GRANZFELD Breathing Light’, one of the artist’s Ganzfeld pieces, is currently on view at the Los Angeles County Museum of Art. Originally part of the larger ‘James Turrell: A Retrospective’, the installation is designed to entirely eliminate the viewer’s depth perception, and contains light that seems has no source, colors that have that has no fixed shade, and ‘floating shapes’ that stretch into infinite. When visiting the exhibit, one must go down the stairs, across the sidewalk path, into another building, wait in line, remove shoes and don white booties, before being allowed to climb stairs, as if into a temple. The room is painted entirely white, with all the corners shaped into gentle curves so that depth disappears. The main focal point is a lit pink rectangular orb, with its edges and corners non-existent. The piece’s colors slowly change, making it art to experience over time, and the all encompassing color allows the viewer to feel its
physicality. Although Turrell’s pieces are primarily tricks and optical illusions, you have no choice but to appreciate the realistic impact of his creations, our brains struggling to make sense of colors, objects, and edges. “Breathing Light” is now included in the cost of a general admission ticket at the Los Angeles County Museum of Art. It is limited to a few people at a time, so check in with the Ticket Office whn you arrive at the museum to reserve your timed entry. For more information, please visit www.lacma.org
“Turrell creates a similar experience of ‘Ganzfeld’: a German word to describe the phenomenon of the total loss of depth perception as in the experience of a white-out.”
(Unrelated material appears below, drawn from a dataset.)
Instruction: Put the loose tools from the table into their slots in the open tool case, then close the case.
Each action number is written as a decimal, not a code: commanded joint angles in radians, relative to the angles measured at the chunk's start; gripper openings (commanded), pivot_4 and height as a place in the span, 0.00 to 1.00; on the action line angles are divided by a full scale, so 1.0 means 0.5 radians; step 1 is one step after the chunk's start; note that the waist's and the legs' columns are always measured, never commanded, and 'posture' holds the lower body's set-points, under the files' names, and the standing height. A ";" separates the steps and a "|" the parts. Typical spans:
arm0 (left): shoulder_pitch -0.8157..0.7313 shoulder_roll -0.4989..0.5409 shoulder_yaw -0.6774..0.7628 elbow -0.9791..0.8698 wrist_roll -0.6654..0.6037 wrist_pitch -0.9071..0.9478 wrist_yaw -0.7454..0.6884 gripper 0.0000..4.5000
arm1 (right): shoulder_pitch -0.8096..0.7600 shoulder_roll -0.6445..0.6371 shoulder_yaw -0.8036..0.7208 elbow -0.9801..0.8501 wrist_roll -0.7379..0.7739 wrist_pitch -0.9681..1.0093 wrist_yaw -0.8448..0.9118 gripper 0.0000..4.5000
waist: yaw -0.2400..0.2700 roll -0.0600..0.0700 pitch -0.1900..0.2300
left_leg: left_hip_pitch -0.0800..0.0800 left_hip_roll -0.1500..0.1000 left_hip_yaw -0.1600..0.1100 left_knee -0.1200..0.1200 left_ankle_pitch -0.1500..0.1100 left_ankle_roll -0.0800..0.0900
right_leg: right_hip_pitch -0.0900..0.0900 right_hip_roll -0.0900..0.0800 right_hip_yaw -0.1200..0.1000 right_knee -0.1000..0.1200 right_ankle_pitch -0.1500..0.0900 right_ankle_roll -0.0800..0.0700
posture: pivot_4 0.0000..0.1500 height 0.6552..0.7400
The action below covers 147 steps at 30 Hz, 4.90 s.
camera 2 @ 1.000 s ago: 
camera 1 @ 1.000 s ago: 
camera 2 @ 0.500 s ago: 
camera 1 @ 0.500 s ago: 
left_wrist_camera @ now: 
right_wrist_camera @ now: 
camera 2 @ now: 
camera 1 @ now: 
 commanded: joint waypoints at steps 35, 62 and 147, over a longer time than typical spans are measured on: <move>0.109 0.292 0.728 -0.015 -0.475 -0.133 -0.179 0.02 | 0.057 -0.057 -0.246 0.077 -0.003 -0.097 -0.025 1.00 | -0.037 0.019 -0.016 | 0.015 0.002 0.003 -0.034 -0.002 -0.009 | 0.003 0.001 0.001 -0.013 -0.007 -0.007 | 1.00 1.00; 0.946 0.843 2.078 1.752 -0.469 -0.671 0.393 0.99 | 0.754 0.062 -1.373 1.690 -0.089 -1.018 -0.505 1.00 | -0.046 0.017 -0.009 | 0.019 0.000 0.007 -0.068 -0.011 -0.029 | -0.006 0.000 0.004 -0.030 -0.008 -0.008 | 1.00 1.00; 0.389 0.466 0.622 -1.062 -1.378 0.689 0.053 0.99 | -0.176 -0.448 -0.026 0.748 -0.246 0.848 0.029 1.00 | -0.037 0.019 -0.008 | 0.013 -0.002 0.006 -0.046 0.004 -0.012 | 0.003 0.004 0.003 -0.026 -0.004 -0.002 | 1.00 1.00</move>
“It’s about perception. For me, it’s using light as a material to influence or affect the medium of perception. I feel that I want to use light as this wonderful and magic elixir that we drink as Vitamin D through the skin—and I mean, we are literally light-eaters—to then affect the way that we see. We live within this reality we create, and we’re quite unaware of how we create the reality. So the work is often a general koan into how we go about forming this world in which we live, in particular with seeing.”